So, Nastagio comes into a load of money via some deceased relatives, and decides to spend it on lavish banquets and parties to woo Bianca Traversari, the woman he’s madly in love with.
Bad call on Nastagio’s part. Not only does Bianca rebuff his affections, but she mocks him in front of all his relatives and friends.
At his friends’ suggestion, he decides to get out of town (Ravenna) to clear his head and get over her. No such luck… he only manages to disconsolately mope around the woods and think about her even more.
During such moping one day, a (according to Botticelli, quite naked) young lady tears into a clearing in the woods, pursued by hounds and a knight hot on her heels. Nastagio tries to chase off the dogs…
(here Nastagio is featured twice. Once moping, and then he’s also to the right with stick in hand trying to shoo the dogs away)
(By the way, the first three of these four wooden panels are at the Prado in Madrid. )
….but the hounds manage to catch up with the lass, allowing the knight to dismount and eviscerate her, feeding her entrails to his dogs. Absolutely abominable.
(knight and lady are depicted twice here, foreground and background. Think gruesome comic book/graphic novel.)
Needless to say Nastagio is completely horrified, and at that point only manages a feeble, “Hey knight, what’s up with that?!”
Turns out, it’s a curse (no kidding, she might have said). The knight tells the story: he loved the woman, she spurned his love, he died, then she died, and then they were condemned to play out the above-mentioned slasher-horror movie scene over and over again for as many years as the number of months that his love was unrequited. Bummer.
Anyhow, as the young lady’s body recomposes, she returns to living-deadness and runs off once again, chased by the knight and his hounds, and Nastagio has an “Aha!” moment.
One week later….
Nastagio is throwing yet another fancy lunch for Bianca Traversari, her family and his, and all his pals… in the very same clearing in the woods.
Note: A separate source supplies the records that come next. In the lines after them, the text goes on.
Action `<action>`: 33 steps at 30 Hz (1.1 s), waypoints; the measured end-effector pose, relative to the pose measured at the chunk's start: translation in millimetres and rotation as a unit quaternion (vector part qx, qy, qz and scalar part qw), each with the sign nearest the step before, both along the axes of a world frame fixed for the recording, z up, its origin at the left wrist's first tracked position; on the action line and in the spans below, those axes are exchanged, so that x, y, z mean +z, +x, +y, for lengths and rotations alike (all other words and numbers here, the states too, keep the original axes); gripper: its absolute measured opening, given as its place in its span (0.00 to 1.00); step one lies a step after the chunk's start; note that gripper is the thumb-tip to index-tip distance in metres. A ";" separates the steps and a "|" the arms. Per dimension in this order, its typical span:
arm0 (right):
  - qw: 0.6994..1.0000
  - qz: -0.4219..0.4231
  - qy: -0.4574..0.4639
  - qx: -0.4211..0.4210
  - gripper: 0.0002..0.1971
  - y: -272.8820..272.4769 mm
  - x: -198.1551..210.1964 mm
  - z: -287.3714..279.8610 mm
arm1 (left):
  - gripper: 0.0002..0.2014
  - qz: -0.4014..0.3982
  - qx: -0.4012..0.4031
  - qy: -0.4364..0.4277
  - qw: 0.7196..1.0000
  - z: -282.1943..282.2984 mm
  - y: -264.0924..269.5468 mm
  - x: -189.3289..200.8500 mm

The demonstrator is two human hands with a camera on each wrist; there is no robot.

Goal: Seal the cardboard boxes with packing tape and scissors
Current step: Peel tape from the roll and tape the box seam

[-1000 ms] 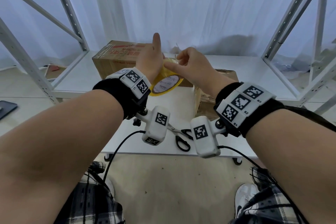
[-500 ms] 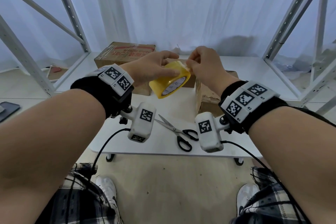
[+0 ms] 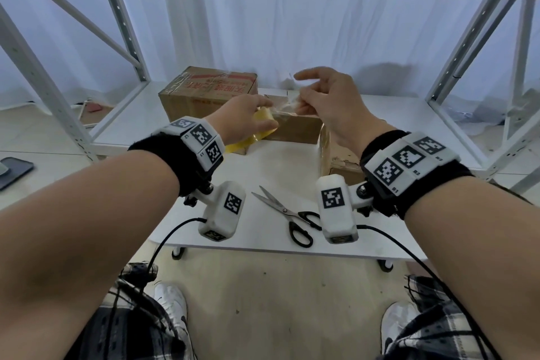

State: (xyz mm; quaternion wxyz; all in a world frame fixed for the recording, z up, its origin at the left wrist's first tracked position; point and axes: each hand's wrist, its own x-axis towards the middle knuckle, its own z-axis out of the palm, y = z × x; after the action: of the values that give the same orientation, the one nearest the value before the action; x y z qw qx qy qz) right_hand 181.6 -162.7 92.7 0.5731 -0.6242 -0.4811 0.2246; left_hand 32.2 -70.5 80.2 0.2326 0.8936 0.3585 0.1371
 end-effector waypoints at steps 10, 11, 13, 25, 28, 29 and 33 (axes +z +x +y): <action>0.989 0.078 -0.124 0.037 0.11 -10.6 -6.1 11.9 | 0.19 0.087 -0.001 0.065 0.994 0.6 -17.7 -10.5; 0.990 0.018 -0.135 0.032 0.12 -10.3 -9.6 12.3 | 0.19 0.099 -0.002 0.067 0.993 0.3 -18.4 -11.6; 0.981 -0.137 -0.135 0.021 0.08 -10.7 -18.1 12.4 | 0.20 0.122 0.001 0.065 0.990 -0.4 -17.5 -15.2; 0.985 -0.121 -0.117 -0.047 0.13 -2.1 -41.3 23.8 | 0.27 0.067 0.004 -0.081 0.994 -4.9 -21.9 -33.9; 0.959 -0.248 -0.132 0.033 0.18 -2.4 -38.4 23.7 | 0.29 0.070 -0.005 -0.056 0.996 -0.5 -27.5 -33.0; 0.940 -0.302 -0.148 0.062 0.19 -2.7 -38.1 23.1 | 0.30 0.069 -0.005 -0.047 0.997 1.1 -29.7 -32.7; 0.845 -0.477 -0.216 0.108 0.13 3.0 -41.6 20.4 | 0.29 0.082 -0.005 -0.022 0.996 5.6 -35.1 -31.0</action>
State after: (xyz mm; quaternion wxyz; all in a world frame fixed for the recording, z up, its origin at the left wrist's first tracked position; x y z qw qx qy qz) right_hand 184.6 -142.3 51.1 0.0958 -0.7062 -0.6991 0.0575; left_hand -2.9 -64.9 49.2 0.2228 0.8982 0.3751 0.0541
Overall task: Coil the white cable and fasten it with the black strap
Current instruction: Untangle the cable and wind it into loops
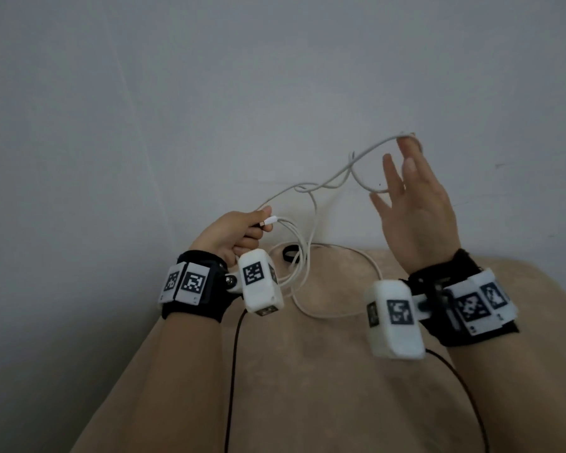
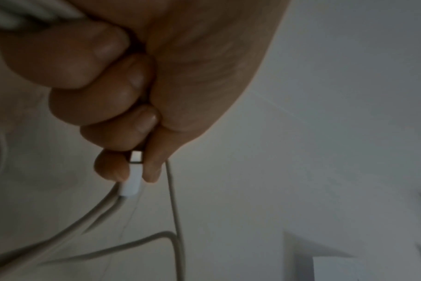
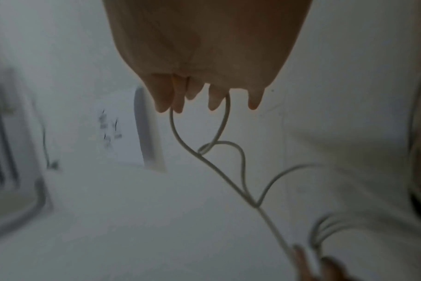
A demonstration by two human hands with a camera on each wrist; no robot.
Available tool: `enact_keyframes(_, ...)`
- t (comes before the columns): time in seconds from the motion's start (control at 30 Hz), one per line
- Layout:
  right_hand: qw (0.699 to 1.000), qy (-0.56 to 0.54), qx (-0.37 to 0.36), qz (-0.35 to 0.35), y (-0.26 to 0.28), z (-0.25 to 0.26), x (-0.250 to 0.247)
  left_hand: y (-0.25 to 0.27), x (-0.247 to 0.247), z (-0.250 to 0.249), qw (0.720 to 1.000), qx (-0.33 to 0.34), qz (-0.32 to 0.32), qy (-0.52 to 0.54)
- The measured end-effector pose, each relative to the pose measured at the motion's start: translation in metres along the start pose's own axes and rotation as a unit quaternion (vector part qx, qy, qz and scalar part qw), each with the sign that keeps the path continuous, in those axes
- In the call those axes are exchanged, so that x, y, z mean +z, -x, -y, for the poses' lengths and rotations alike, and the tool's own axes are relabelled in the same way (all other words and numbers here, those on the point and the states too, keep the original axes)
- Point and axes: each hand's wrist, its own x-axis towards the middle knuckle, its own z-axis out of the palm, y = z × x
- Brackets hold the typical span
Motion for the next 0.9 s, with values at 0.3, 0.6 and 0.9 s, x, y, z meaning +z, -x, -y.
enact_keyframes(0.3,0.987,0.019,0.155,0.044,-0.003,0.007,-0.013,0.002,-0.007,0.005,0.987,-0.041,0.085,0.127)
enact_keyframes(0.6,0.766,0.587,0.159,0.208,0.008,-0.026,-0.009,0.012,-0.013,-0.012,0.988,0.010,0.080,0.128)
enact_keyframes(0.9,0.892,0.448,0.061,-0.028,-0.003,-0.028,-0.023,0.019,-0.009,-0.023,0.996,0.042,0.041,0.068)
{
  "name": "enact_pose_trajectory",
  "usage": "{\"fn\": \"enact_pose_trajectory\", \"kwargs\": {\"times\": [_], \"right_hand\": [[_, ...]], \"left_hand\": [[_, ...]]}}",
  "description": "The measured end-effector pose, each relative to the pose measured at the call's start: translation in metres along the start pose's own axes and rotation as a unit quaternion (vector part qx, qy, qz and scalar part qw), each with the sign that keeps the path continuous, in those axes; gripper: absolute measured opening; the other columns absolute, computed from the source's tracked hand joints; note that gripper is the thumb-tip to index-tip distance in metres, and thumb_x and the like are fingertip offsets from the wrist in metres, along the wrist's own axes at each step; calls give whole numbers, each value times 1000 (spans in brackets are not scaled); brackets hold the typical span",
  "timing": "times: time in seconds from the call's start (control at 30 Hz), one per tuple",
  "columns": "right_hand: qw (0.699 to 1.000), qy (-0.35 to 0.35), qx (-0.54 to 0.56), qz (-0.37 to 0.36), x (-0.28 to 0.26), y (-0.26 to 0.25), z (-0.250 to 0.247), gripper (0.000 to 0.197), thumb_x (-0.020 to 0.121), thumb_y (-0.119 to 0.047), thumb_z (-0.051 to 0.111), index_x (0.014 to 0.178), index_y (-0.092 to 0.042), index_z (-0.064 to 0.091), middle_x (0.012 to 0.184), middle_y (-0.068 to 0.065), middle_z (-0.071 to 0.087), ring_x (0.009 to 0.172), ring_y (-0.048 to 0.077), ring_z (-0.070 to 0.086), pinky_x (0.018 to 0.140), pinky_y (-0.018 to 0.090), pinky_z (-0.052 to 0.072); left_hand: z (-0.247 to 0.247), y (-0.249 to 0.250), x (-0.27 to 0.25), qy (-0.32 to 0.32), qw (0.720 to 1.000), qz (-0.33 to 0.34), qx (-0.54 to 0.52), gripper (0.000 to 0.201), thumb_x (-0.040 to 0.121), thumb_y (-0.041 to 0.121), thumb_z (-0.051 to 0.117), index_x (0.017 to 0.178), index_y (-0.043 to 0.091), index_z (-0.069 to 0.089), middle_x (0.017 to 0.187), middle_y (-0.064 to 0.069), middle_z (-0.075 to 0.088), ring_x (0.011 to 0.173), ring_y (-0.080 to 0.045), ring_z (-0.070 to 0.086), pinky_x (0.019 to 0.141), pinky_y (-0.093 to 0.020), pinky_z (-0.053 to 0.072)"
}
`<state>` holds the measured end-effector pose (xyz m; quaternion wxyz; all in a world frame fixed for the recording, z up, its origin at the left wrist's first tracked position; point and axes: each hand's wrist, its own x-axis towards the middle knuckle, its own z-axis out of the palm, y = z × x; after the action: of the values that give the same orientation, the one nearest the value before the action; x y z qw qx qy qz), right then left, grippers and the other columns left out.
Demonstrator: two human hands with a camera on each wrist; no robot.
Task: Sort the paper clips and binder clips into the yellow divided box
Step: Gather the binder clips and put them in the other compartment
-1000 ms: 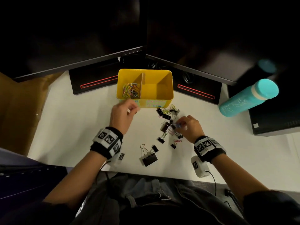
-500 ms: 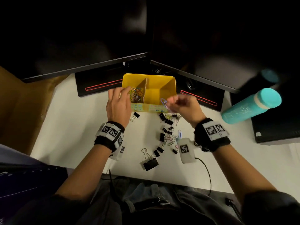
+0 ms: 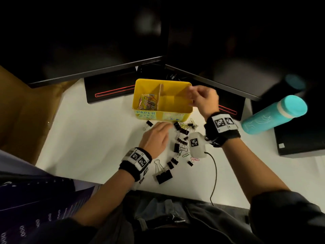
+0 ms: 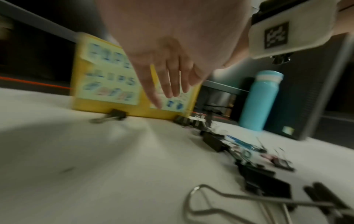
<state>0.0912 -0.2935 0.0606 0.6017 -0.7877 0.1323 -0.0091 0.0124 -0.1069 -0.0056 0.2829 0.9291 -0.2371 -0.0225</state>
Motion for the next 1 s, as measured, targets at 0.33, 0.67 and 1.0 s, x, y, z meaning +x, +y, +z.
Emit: {"fn": "enact_pose_trajectory", "kwargs": {"times": [0.33,0.67,1.0], "right_hand": [[892,-171,-410,-77,-54,123,-42,61,85,-3,56,138,-26,40,144,7,43,129,28,42,104,47,41],[916,-164,-310,-193,-70,107,-30,13,77,-22,75,88,-19,72,96,4,64,92,22,58,78,40,51],[877,-60,-450,-157,-38,102,-55,44,80,-6,57,124,-14,58,123,9,60,112,29,51,89,46,48]], "left_hand": [[31,9,10,-206,959,100,165,52,90,52,40,130,19,47,157,-3,9,141,-25,16,100,-49,39],[2,-26,-35,-121,992,-4,-23,25,86,23,63,106,8,62,118,0,46,96,-20,58,81,-38,53],[-16,-46,-34,33,986,-69,-147,22,78,-3,69,99,0,67,103,-11,55,95,-19,57,86,-25,49]]}}
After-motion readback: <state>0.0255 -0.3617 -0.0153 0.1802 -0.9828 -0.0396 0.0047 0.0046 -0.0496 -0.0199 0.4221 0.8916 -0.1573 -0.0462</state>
You know where this going… Sure enough, half-way through lunch, in rushes the cursed once-dead-now-alive-soon-to-be-dead-again lady, the hounds, the knight… and the whole scene plays out in front of all the guests.
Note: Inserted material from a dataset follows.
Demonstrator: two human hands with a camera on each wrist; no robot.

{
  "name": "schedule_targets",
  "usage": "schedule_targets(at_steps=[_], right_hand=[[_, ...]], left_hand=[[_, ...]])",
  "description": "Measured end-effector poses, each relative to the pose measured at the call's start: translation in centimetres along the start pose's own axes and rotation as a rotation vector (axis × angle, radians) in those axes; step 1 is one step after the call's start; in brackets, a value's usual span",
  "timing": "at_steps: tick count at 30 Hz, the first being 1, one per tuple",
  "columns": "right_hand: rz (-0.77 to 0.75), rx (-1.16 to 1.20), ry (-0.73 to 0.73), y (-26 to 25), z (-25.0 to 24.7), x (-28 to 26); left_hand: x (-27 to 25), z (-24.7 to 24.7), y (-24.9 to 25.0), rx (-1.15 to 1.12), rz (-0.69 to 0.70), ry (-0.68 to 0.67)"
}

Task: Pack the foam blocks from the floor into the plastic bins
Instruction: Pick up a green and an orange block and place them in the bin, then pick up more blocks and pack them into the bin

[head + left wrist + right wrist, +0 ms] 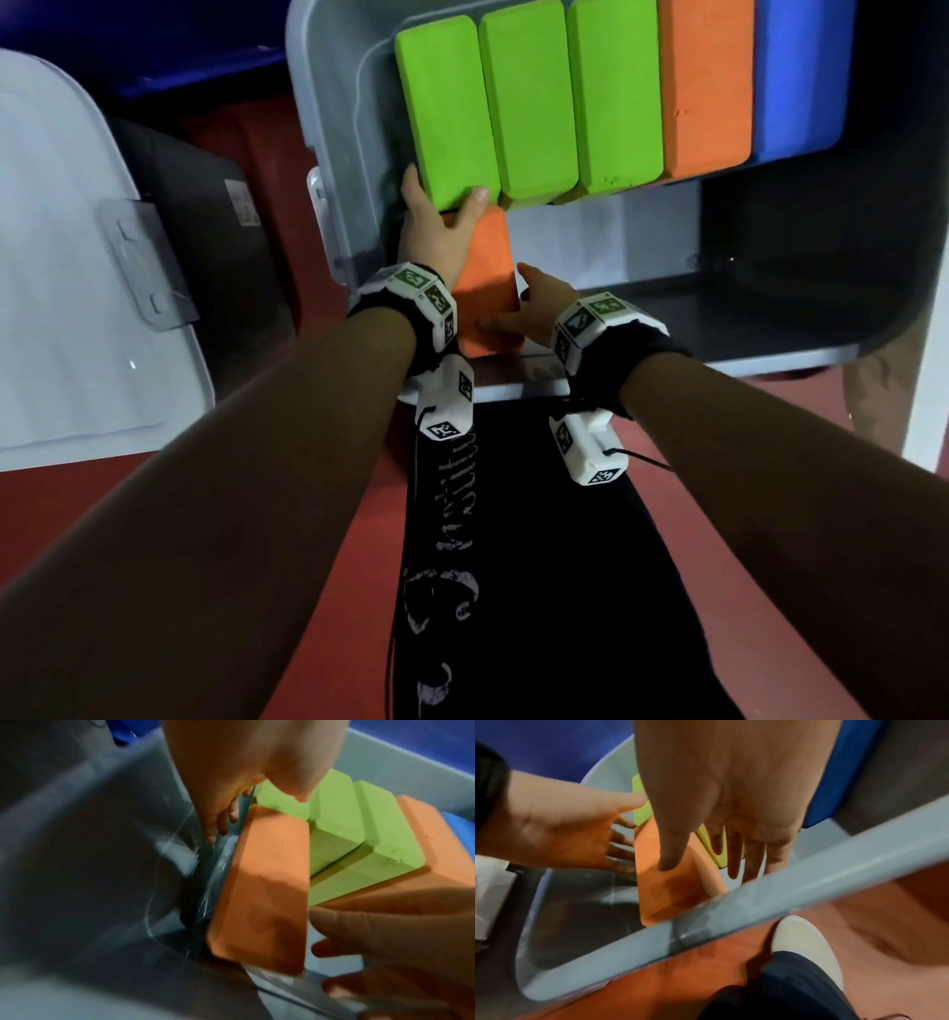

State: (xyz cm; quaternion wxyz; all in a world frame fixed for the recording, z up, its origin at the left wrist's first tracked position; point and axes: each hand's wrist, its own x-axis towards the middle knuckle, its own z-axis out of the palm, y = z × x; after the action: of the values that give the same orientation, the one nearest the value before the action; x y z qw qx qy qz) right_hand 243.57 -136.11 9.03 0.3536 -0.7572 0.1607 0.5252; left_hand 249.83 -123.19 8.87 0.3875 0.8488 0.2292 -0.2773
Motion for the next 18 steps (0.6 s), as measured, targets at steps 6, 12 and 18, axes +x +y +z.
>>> schedule_targets(at_steps=[6,12,18], right_hand=[[0.134,0.113,0.194,2.8,-0.7,-7.4],[0.117,0.279,0.386,6.1,-0.2,-15.8],[0.268,0.56,0.428,14.3,4.0,-22.6]], left_hand=[[-5.4,-1.4,0.9,0.299,-0.038,-0.093],[-12.3,-0.2,3.9,0.502,0.191,-0.29],[-20.7,5.3,8.4,0.706,0.377,-0.548]])
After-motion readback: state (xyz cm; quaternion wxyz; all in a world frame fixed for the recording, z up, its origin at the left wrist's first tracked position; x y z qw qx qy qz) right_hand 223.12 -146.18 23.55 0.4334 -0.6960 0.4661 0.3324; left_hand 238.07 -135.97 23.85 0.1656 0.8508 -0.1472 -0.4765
Needless to say again, they are all horrified too. They bounce to their feet, knock over all the food, and after sir knight slaughters his zombified non-girlfriend for the umpteenth time, he regales all present with his sob story, while waiting for her body to recompose for the next round…
End of the story? Bianca sees the evil of her ways, repents (she figures better to be with Nastagio than having to go through that for half of eternity), and agrees to marry Nastagio after all. The final wood panel is of their wedding day feast… a la happily ever after, or so this story goes as written by Boccaccio in his Decamerone.
(This panel is in Palazzo Pucci, Florence.)
Moral of the story? You mean besides nightmarish injustice, serial symbolic rape as punishment, coercive marriage, murder, etc.? I wouldn’t know. But these four panels by Botticelli were a wedding gift to Giannozzo Pucci and Lucrezia Bini from Lorenzo “il Magnifico” de’ Medici.
Soooo… was it a “Haha, funny” kind of wedding gift? Or was it more of a “Deep & Meaningful Life Lesson, this’ll do ya good” gift? Not sure about you, but I would have loved to have been present to see Giannozzo and Lucrezia’s reactions to it.